The influence of stories on children's lives is very big. Through topics that deal with friendship, family and interpersonal relations, stories stimulate children's socioemotional development. They also have a major influence on speech development because they enrich children’s vocabulary and communication skills. And what is the most relatable for children, stories encourage the development of imagination and playing.
Parents who read or tell stories to their children form a stronger emotional bond with them. Children on the other hand practice memory, form their own opinions and make conclusions easier. They can also recognize their emotions and the emotions of other people better. Parents and children develop mutual understanding through stories, and children develop a positive attitude towards reading.
Telling or reading?
Reading stories, just like storytelling, has its advantages, and it's the best for parents to practice both. With storytelling, parents can choose topics, keep the contact with the child because it's not necessary to follow the text, and mimic various emotions from the story. Also, the parent can follow the interests of the child or tell a story that is currently relevant. Reading stories is also important because the child gets a chance to follow the text with the parent, and create images with the help from the illustrations from the book.
Christmas time is very inspirational for storytelling. It is a time when generosity and good deeds become a part of the everyday life. Your child can really benefit from hearing stories with such topics – especially because of the messages that Christmas stories carry.
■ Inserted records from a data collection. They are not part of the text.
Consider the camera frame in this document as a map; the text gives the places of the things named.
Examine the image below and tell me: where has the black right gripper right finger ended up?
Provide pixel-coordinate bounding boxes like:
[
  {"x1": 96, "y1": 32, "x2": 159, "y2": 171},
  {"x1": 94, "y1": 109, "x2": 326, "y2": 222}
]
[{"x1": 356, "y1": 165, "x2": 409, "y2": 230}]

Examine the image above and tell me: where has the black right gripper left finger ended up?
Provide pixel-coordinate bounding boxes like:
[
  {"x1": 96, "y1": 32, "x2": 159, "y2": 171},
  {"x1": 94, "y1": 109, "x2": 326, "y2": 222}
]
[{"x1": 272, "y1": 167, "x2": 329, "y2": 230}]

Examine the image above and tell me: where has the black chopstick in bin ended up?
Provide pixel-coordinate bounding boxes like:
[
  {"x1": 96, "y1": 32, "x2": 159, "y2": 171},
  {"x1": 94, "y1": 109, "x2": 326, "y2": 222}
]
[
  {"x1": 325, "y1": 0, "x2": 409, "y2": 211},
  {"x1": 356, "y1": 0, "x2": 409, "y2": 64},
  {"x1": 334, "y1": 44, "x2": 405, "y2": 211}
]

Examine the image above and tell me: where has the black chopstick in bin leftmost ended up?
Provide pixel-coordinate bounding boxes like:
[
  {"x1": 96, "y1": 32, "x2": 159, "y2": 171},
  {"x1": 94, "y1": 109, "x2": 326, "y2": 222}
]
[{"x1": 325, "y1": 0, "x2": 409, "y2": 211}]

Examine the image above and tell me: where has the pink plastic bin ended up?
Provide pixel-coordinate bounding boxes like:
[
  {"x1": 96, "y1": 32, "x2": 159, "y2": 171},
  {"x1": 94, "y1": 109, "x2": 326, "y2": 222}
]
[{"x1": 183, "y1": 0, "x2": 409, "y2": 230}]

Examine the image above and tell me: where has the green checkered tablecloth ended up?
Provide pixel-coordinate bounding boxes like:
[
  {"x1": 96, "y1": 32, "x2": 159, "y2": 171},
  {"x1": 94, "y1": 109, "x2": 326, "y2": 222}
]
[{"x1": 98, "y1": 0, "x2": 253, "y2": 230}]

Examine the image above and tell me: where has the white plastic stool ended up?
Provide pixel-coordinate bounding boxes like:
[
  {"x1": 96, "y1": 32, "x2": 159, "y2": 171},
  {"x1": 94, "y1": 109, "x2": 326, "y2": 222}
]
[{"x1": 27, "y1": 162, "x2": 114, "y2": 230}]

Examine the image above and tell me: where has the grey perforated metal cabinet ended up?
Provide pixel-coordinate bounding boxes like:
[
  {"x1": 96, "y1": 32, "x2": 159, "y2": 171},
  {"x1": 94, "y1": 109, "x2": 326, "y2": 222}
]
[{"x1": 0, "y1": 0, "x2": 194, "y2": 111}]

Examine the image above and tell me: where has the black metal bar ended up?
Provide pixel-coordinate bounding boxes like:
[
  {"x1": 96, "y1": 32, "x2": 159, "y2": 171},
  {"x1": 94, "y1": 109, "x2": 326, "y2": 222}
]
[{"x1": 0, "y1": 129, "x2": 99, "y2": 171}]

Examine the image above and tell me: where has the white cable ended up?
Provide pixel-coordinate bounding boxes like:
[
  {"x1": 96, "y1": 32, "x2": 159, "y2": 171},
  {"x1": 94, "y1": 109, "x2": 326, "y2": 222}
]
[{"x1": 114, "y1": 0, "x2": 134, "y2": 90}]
How to tell a good Christmas story?
We suggest that you read or tell your child a Christmas story every day before Christmas. The topics should be those about love, giving and sharing, peace, kindness and good deeds. Stress the importance of messages of kindness and generosity. Tell your child a Christmas story every day ten days before Christmas and suggest to think of the last one together. Make sure to throw in a lot of details when telling a story so that your child can memorize them and use them for a story that you’re going to think of together. The same characters should appear in different stories so that your child can get to know them better. Use short and simple sentences and include your child in the stories too. After every story talk to your child to see if he or she understands the message. Tell your child to comment on the story and tell you how he or she would act in a similar situation. Talk about your favorite characters.
Follow-up with some crafts
If your child’s interest is still big, you can make characters from your stories together. Make figurines from various materials that you have at home. In this way the activity will be prolonged and your child's focus and concentration will strengthen. You can reenact the story with the characters that you made together – in this way your child will get a chance to tell his or her version of the story. Maybe you will see some parts or characters missing. The figurines can also be a motivation for playing. They will be a nice reminder of the story that can be told over and over.
Sharing is caring
When the time comes for the story that you will think of together, your child can tell it to the other family members. Help your child with storytelling by asking questions. You can also give some ideas, but don't limit your child’s imagination. Ask about clarifications and encourage detailed description of characters and events. Listen very carefully and praise your child's storytelling. When the story is told, reward your child with a smile and applause, and discuss the story further. Try to think of the message together. You can also write down the story and read it to your child. This will be a good motivation for other stories, and the inspiration will grow with every single one.